> About this exercise
Among the entries below, only the lines starting at the one with "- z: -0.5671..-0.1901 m" and ending at the one with "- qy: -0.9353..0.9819", both included, are to be printed exactly.

> Exercise inputs
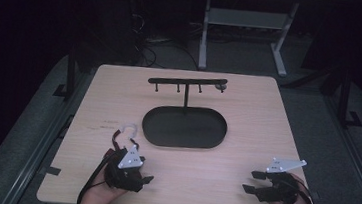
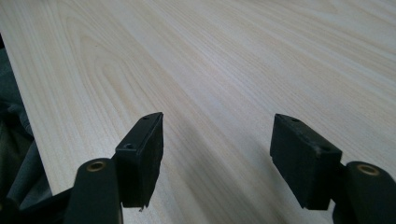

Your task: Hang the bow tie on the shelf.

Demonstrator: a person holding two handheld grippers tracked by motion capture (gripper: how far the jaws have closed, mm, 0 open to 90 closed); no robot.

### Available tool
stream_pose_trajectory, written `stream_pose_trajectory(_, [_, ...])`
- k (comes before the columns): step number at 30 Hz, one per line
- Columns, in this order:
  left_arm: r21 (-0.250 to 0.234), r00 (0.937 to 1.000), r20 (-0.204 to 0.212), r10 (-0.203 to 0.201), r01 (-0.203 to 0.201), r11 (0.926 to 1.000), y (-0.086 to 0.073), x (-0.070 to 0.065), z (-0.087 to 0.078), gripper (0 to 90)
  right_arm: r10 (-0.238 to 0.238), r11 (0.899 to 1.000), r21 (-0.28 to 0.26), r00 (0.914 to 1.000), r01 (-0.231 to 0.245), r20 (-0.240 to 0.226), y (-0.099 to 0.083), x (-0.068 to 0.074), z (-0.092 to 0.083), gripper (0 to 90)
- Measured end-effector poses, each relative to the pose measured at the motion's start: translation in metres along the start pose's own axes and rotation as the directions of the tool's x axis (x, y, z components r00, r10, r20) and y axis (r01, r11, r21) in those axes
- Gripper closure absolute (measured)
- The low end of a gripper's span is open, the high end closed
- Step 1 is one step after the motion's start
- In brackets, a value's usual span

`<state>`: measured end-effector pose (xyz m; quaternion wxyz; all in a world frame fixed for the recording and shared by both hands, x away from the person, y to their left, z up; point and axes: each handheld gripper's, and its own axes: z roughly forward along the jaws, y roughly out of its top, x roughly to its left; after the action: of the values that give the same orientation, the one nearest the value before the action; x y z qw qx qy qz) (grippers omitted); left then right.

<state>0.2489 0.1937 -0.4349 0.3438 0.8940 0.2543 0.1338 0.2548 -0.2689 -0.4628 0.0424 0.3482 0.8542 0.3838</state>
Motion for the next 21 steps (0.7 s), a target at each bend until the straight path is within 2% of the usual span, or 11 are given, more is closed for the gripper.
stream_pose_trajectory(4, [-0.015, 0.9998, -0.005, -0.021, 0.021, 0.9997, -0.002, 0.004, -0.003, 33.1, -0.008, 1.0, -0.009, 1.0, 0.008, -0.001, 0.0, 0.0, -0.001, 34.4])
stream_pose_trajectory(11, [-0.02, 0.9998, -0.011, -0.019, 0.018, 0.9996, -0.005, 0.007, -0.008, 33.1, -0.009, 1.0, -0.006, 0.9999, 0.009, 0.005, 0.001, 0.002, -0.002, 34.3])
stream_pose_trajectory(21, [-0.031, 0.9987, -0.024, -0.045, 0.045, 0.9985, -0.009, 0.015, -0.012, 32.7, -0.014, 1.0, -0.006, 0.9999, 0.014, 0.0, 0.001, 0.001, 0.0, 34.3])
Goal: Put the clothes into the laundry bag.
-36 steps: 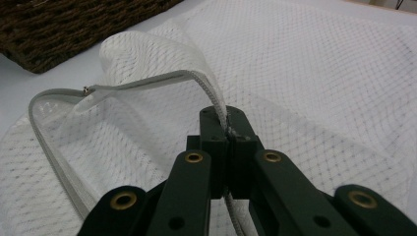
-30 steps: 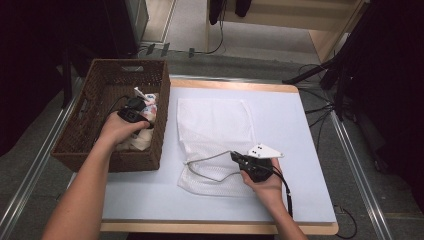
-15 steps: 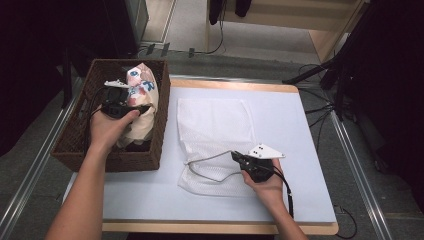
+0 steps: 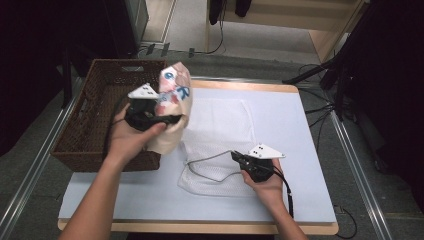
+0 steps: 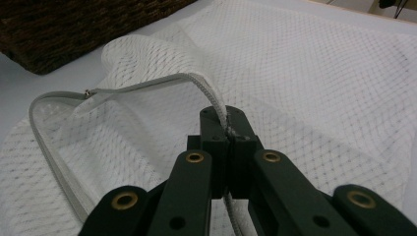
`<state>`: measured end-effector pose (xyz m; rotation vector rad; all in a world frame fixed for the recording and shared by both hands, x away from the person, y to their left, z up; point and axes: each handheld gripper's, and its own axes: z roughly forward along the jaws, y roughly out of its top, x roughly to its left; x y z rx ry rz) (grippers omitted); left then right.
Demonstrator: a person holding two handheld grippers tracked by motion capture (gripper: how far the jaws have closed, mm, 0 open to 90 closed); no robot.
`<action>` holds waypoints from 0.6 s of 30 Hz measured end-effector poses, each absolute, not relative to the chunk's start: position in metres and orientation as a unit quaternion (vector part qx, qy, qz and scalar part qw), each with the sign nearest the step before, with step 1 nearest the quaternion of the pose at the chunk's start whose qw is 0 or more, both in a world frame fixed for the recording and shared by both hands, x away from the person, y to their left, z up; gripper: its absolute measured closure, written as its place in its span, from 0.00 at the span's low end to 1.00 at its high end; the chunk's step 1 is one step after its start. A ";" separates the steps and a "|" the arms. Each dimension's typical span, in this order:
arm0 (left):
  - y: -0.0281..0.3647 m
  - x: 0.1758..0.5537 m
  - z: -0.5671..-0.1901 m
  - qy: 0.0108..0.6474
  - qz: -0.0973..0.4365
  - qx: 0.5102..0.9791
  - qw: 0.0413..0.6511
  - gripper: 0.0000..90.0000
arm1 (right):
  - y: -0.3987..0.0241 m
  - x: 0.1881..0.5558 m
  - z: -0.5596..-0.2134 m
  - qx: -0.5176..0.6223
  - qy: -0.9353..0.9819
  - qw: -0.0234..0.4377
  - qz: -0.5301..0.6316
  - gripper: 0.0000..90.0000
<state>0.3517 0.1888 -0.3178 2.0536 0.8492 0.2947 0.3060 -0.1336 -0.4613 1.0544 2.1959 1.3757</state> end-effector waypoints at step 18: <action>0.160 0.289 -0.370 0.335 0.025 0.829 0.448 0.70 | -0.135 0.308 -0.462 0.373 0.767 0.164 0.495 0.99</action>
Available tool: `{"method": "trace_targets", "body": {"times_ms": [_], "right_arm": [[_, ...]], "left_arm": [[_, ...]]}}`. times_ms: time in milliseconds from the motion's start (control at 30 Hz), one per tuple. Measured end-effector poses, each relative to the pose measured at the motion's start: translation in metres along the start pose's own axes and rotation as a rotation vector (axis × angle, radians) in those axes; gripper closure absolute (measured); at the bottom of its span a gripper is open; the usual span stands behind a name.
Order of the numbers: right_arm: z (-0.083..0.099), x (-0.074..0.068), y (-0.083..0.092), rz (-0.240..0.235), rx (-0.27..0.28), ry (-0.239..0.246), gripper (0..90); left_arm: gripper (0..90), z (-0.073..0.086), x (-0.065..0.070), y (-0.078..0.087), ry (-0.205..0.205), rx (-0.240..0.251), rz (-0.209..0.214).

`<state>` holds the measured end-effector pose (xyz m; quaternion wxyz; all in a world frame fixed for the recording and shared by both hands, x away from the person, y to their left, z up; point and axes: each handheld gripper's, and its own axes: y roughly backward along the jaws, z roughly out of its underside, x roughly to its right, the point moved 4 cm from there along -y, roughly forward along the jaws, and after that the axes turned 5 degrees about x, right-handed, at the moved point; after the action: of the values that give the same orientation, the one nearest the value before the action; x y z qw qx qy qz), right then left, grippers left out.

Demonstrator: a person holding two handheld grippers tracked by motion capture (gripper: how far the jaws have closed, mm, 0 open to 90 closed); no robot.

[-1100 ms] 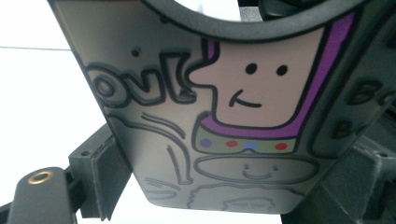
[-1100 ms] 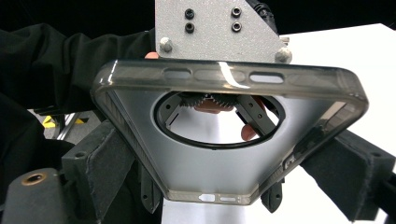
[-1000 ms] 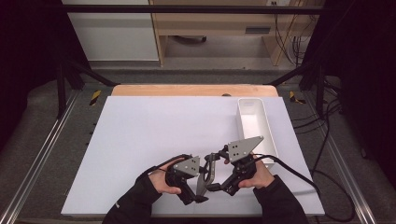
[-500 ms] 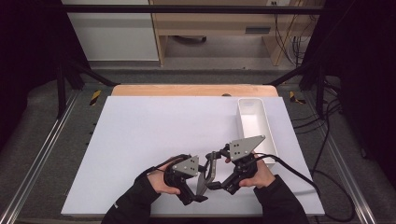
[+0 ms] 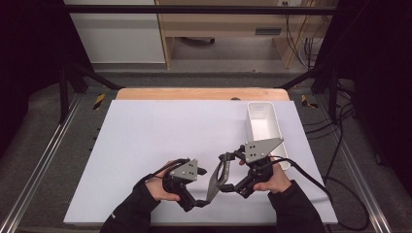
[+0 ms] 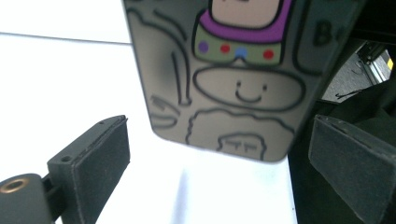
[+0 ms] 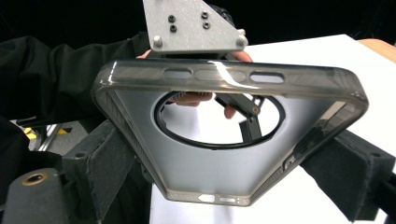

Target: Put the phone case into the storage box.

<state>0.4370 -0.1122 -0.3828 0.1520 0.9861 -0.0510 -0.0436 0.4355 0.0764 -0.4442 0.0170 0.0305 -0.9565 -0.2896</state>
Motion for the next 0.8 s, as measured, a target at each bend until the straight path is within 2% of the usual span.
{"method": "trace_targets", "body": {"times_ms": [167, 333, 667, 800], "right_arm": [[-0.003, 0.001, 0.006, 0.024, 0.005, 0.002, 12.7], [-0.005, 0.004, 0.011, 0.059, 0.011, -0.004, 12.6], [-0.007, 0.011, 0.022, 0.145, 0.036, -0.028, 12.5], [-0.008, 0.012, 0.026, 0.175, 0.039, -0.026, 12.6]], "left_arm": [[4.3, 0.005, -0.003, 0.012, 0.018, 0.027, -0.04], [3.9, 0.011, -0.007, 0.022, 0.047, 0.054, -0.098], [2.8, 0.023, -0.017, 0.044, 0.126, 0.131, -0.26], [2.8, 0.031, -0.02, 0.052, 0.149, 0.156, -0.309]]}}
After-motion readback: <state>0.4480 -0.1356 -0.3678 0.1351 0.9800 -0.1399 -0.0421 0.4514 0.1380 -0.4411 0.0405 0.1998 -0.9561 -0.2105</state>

> Output of the exercise
  - z: -0.5671..-0.1901 m
  - qy: 0.0108..0.6474
  - qz: -0.0973..0.4365
  - qx: 0.5102..0.9791
  - qw: 0.0413..0.6511
  - gripper: 0.0000..90.0000
arm1 (right):
  - y: -0.3987..0.0241 m
  - x: 0.1881..0.5558 m
  - z: -0.5596..-0.2134 m
  - qx: -0.5176..0.6223
  - qy: -0.9353..0.9819

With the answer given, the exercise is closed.